_COLLECTED DATA_
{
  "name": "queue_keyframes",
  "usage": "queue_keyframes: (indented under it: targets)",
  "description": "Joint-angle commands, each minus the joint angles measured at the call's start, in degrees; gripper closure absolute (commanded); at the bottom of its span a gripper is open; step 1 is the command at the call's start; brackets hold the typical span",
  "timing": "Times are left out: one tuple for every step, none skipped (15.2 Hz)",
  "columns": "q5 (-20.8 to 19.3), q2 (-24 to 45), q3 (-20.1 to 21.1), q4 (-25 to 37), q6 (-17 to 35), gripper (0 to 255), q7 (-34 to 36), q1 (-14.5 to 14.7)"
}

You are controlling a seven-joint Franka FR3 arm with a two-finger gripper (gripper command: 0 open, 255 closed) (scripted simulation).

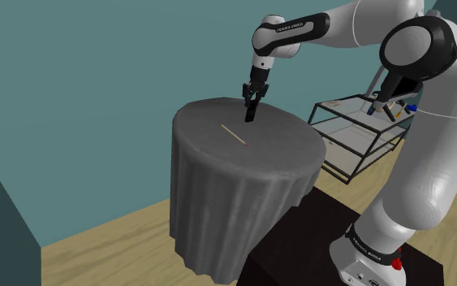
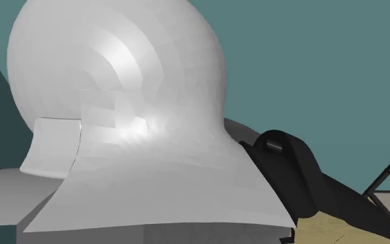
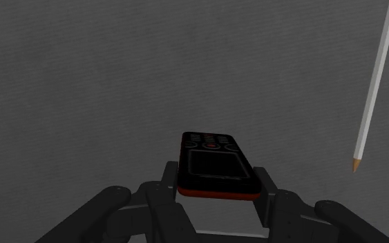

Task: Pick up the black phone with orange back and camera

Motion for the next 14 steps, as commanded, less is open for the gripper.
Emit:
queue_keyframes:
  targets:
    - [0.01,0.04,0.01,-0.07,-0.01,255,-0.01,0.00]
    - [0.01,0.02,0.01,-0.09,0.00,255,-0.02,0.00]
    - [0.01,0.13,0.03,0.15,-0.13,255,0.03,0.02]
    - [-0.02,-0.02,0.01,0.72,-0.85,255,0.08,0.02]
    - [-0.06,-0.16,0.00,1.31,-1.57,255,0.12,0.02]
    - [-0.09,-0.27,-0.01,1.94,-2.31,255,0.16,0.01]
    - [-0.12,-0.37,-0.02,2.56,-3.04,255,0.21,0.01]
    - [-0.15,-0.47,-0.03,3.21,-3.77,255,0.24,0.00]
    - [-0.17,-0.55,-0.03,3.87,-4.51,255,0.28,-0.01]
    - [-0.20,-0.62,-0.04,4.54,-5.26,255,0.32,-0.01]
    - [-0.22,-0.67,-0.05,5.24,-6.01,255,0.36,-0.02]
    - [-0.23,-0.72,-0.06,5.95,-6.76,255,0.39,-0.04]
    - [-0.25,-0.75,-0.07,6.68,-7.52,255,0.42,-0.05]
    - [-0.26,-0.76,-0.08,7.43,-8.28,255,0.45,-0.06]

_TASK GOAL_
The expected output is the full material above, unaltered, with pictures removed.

_ANSWER SPACE_
{
  "name": "queue_keyframes",
  "usage": "queue_keyframes: (indented under it: targets)",
  "description": "Joint-angle commands, each minus the joint angles measured at the call's start, in degrees; gripper closure absolute (commanded); at the bottom of its span a gripper is open; step 1 is the command at the call's start; brackets hold the typical span",
  "timing": "Times are left out: one tuple for every step, none skipped (15.2 Hz)",
  "columns": "q5 (-20.8 to 19.3), q2 (-24 to 45), q3 (-20.1 to 21.1), q4 (-25 to 37), q6 (-17 to 35), gripper (0 to 255), q7 (-34 to 36), q1 (-14.5 to 14.7)"
}

You are controlling a seven-joint Franka FR3 arm with a two-finger gripper (gripper command: 0 open, 255 closed) (scripted simulation).


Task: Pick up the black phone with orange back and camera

Motion for the next 14 steps, as commanded, less is open for the gripper.
Emit:
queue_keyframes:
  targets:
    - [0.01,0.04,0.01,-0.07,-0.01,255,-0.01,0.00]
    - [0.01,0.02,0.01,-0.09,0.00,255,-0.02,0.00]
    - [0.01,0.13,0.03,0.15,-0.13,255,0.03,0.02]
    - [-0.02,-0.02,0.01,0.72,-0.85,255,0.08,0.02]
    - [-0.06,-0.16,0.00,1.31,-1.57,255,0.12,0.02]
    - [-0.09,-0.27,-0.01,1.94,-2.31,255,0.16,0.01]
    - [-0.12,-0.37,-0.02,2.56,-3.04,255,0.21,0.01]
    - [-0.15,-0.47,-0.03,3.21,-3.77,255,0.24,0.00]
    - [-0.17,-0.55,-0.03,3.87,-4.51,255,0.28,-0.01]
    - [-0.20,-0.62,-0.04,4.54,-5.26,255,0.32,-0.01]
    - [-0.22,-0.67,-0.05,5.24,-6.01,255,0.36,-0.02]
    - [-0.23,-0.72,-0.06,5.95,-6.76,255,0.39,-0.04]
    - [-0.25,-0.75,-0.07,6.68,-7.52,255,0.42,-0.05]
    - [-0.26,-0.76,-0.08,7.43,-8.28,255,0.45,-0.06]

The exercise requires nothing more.